I’ll admit I’ve been ignoring quite a few review requests lately, but when I read Josh’s request his book immediately piqued my interest! I’ve loved astronomy since I was young, so I always love anything to do with stars and planets. Stella is a novella set in a small town in Indiana, where Stella lives in a farmhouse with her dad and her dog. However, Stella’s life is drastically changed when she witnesses her dad disappear in a ball of light during a meteor shower.

 I will admit the book wasn’t what I was expecting, as I thought it would involve aliens, different planets, and Stella discovering her parents had been teleported somewhere by an alien lifeform.

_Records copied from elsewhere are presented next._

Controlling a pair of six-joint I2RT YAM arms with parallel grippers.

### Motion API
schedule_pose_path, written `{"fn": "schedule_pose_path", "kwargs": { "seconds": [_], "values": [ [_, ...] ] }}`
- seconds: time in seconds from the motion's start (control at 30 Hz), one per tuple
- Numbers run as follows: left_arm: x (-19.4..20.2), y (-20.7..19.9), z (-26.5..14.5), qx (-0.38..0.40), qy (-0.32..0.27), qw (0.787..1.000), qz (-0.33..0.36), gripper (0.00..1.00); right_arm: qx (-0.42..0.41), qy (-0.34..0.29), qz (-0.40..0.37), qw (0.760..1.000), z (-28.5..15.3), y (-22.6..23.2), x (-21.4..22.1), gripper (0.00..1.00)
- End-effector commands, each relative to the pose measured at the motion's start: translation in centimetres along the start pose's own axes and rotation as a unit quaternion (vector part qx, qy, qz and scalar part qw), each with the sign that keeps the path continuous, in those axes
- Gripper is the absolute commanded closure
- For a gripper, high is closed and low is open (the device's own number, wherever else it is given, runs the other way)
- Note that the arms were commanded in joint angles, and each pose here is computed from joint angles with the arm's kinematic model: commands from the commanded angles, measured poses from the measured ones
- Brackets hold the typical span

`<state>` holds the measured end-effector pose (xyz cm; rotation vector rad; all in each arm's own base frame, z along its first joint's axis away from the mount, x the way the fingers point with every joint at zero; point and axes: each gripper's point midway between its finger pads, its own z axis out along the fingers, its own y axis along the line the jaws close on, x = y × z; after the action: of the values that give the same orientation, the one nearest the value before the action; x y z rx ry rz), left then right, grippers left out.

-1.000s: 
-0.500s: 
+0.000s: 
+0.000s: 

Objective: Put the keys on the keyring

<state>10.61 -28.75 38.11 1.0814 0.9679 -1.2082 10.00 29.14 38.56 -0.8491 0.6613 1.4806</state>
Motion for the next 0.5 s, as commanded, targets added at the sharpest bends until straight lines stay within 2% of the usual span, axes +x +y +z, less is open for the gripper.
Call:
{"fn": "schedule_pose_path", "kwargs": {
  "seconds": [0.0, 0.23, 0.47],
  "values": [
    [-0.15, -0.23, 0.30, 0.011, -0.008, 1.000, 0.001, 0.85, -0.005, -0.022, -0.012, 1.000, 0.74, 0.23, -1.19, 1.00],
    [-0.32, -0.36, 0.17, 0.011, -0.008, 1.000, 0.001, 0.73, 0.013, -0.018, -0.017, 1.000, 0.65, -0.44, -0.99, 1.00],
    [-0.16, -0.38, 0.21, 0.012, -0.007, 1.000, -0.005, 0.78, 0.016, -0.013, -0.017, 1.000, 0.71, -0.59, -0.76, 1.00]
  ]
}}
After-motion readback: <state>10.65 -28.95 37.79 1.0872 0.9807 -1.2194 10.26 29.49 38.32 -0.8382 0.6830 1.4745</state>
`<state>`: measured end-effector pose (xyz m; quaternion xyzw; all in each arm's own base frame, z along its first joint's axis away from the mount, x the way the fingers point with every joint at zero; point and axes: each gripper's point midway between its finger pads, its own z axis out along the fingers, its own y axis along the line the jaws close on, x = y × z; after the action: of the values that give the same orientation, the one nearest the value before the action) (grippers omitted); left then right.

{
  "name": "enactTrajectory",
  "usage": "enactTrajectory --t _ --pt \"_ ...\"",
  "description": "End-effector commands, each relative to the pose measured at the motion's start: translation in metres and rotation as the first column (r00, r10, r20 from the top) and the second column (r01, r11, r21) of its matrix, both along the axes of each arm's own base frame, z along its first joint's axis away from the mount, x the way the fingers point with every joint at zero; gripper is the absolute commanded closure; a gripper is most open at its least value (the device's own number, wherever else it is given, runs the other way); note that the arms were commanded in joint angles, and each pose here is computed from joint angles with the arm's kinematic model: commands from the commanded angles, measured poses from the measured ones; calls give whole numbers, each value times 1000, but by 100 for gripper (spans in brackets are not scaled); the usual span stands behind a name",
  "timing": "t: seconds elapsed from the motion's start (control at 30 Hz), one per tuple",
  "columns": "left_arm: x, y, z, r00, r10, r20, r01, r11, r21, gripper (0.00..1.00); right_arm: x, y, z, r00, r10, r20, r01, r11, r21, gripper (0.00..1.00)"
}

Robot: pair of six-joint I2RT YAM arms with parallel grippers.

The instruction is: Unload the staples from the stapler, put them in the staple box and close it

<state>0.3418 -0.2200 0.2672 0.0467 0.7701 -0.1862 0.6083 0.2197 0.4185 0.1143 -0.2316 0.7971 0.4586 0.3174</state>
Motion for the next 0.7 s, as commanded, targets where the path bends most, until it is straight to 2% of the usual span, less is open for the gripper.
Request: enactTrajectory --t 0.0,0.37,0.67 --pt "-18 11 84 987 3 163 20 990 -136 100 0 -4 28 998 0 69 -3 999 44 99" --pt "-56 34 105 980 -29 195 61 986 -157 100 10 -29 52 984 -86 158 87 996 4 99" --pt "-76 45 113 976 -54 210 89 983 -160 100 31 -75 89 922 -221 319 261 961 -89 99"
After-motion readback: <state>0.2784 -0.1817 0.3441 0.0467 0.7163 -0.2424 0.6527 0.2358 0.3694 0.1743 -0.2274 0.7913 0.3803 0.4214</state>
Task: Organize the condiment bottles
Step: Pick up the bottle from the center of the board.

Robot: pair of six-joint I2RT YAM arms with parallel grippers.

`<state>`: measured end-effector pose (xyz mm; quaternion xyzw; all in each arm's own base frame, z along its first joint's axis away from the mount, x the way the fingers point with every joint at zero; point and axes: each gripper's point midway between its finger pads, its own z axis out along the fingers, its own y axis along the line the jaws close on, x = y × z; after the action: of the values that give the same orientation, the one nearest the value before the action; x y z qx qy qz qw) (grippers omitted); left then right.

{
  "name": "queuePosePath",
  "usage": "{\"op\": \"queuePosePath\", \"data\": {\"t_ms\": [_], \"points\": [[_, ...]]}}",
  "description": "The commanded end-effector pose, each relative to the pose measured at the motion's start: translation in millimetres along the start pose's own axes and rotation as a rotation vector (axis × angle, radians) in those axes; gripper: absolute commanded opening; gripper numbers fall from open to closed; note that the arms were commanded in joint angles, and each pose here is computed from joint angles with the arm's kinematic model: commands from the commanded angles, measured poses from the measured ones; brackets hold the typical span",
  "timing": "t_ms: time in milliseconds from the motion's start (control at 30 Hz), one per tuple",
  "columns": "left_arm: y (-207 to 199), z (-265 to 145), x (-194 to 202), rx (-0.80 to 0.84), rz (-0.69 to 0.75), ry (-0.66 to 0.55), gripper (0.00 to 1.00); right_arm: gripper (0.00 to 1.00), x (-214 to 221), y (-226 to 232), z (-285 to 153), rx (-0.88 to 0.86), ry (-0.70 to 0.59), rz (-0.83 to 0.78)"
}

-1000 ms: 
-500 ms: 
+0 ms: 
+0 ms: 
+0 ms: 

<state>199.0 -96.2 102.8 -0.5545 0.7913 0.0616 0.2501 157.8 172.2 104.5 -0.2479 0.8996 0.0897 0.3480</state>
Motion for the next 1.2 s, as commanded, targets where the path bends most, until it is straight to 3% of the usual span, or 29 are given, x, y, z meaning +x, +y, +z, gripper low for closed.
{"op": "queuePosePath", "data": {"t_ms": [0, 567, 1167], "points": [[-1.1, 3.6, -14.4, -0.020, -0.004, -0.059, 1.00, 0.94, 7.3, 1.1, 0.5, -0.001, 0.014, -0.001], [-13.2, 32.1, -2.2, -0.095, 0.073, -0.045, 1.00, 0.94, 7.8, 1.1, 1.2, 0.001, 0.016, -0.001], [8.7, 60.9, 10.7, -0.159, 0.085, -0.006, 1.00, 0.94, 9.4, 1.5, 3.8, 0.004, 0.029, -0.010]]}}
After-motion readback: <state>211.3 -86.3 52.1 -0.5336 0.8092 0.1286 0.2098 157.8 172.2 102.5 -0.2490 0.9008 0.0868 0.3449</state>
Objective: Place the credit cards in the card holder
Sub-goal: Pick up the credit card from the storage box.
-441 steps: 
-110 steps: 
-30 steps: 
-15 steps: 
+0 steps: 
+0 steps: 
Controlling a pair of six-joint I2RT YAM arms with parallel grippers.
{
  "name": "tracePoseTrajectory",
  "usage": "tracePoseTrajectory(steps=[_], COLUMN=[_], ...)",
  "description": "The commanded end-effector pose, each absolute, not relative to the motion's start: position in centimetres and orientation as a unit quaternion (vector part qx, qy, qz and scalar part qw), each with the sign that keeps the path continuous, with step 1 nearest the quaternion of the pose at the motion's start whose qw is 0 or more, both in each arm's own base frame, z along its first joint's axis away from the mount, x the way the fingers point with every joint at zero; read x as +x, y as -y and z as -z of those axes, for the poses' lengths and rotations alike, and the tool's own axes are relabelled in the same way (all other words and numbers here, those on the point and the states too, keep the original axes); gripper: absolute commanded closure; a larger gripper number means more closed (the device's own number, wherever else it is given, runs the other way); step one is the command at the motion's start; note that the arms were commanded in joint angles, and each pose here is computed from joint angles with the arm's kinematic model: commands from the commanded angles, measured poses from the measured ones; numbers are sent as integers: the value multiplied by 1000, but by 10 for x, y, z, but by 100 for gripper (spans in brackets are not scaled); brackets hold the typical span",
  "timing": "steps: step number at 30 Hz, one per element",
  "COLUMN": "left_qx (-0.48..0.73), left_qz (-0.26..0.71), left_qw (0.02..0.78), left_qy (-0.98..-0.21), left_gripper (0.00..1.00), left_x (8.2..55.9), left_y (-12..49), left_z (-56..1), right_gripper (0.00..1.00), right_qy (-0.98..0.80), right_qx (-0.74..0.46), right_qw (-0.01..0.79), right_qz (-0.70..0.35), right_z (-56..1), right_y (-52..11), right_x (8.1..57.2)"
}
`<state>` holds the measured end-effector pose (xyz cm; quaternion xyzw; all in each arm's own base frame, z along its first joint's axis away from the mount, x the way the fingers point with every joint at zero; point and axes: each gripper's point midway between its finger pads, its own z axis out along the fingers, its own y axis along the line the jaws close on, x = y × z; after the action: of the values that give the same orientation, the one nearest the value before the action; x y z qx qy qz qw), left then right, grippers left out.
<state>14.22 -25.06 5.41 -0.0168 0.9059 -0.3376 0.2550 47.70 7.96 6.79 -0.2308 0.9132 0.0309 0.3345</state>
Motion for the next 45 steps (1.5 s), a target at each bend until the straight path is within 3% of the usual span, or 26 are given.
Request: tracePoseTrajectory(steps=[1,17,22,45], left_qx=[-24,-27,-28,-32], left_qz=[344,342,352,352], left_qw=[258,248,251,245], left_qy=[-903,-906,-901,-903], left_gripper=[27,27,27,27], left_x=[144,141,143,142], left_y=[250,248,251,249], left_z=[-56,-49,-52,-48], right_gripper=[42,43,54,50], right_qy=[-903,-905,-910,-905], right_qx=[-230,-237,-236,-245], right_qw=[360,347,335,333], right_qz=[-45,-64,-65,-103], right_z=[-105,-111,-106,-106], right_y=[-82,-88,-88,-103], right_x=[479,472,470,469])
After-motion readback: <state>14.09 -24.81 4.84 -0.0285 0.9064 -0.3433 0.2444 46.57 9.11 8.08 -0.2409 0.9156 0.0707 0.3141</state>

I was pretty disappointed that this wasn’t the case, and Stella stayed in her hometown for the majority of the book, with a chapter set in a city where she attended college. Honestly, it’s my fault for going in with certain expectations, but I couldn’t help be disappointed it wasn’t the great Sci-Fi adventure I’d been expecting.

 After overcoming the initial disappointment that this book wasn’t going where I had expected it to go, I did start to enjoy it for what it was, and it made me wonder if not aliens, then what had taken Stella’s father? The big reveal only comes in the final few pages of the book, and despite there being foreshadowing near the start of the book, it managed to slip past me completely as I wasn’t expecting it at all! I loved the plot twist and even though it wasn’t aliens, I loved that it was still something out of the ordinary. However I felt as if I ended up with more questions than answers, and I really wanted to know more about Stella’s neighbors, and what Stella decided to do with her life.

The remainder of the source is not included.